- _Work to complete_: What you give back should match the listing word for word.

- _Material provided_:
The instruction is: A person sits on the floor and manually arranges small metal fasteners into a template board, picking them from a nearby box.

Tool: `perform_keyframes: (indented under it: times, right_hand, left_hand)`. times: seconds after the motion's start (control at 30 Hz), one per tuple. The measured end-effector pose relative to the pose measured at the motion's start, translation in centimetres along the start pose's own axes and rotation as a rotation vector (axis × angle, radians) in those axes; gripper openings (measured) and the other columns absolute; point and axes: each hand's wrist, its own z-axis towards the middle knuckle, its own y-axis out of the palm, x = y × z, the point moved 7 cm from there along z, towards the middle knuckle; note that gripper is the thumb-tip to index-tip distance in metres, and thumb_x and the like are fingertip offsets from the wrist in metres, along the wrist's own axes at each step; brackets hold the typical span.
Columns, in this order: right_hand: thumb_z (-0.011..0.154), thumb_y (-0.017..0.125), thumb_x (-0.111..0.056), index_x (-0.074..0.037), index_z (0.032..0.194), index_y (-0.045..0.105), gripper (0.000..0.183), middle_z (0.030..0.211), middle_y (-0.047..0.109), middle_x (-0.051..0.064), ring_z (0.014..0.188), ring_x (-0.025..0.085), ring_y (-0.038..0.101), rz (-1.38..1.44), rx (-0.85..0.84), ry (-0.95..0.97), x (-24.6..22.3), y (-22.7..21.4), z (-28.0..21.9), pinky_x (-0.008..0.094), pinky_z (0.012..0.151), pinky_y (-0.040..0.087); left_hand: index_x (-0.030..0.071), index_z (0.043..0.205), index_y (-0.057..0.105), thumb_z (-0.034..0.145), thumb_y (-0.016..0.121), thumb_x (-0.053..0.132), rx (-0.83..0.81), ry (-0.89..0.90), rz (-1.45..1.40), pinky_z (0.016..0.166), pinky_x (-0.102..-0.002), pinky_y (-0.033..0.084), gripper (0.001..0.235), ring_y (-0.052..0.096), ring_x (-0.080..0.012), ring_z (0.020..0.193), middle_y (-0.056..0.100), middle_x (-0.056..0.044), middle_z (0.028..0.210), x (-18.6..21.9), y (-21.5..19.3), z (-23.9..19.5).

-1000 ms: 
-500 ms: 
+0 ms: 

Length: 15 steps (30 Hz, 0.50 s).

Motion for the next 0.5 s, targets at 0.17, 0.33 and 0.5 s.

- _Task solution_:
The instruction is: A person sits on the floor and manually arranges small metal fasteners into a template board, picking them from a nearby box.

Tool: `perform_keyframes: (indented under it: times, right_hand, left_hand)`. times: seconds after the motion's start (control at 30 Hz), one per tuple. The measured end-effector pose relative to the pose measured at the motion's start, translation in centimetres along the start pose's own axes and rotation as a rotation vector (axis × angle, radians) in those axes; gripper openings (measured) and the other columns absolute; point and axes: each hand's wrist, its own z-axis towards the middle knuckle, its own y-axis out of the palm, x = y × z, the point moved 7 cm from there along z, towards the middle knuckle; note that gripper is the thumb-tip to index-tip distance in metres, and thumb_x and the like are fingertip offsets from the wrist in metres, along the wrist's own axes at each step; brackets hold the typical span.
Columns, in this order: right_hand: thumb_z (-0.011..0.154), thumb_y (-0.017..0.125), thumb_x (-0.111..0.056), index_x (-0.074..0.037), index_z (0.032..0.194), index_y (-0.045..0.105), gripper (0.000..0.183), middle_z (0.030..0.211), middle_y (-0.047..0.109), middle_x (-0.051..0.064), ring_z (0.014..0.188), ring_x (-0.025..0.085), ring_y (-0.038..0.101), rz (-1.38..1.44), rx (-0.85..0.84), ry (-0.95..0.97), x (-24.6..22.3), y (-22.7..21.4), z (-28.0..21.9), pinky_x (-0.008..0.094), pinky_z (0.012..0.151), pinky_y (-0.040..0.087); left_hand: index_x (-0.030..0.071), index_z (0.043..0.205), index_y (-0.057..0.105), thumb_z (-0.034..0.145), thumb_y (-0.016..0.121), thumb_x (-0.053..0.132), rx (-0.83..0.81), ry (-0.89..0.90), rz (-1.45..1.40), pinky_z (0.016..0.166), pinky_x (-0.102..-0.002), pinky_y (-0.033..0.084), gripper (0.001..0.235), ring_y (-0.052..0.096), ring_x (-0.080..0.012), ring_z (0.020..0.193), middle_y (-0.056..0.100), middle_x (-0.056..0.044), middle_z (0.028..0.210), x (-18.6..21.9), y (-21.5..19.3), z (-23.9..19.5).

-1000 ms: 
-500 ms: 
+0 ms: 

Length: 15 steps (30 Hz, 0.50 s).

Motion for the next 0.5 s, targets at 0.17, 0.33 and 0.5 s.

This exercise is now finished, and nothing remains to add.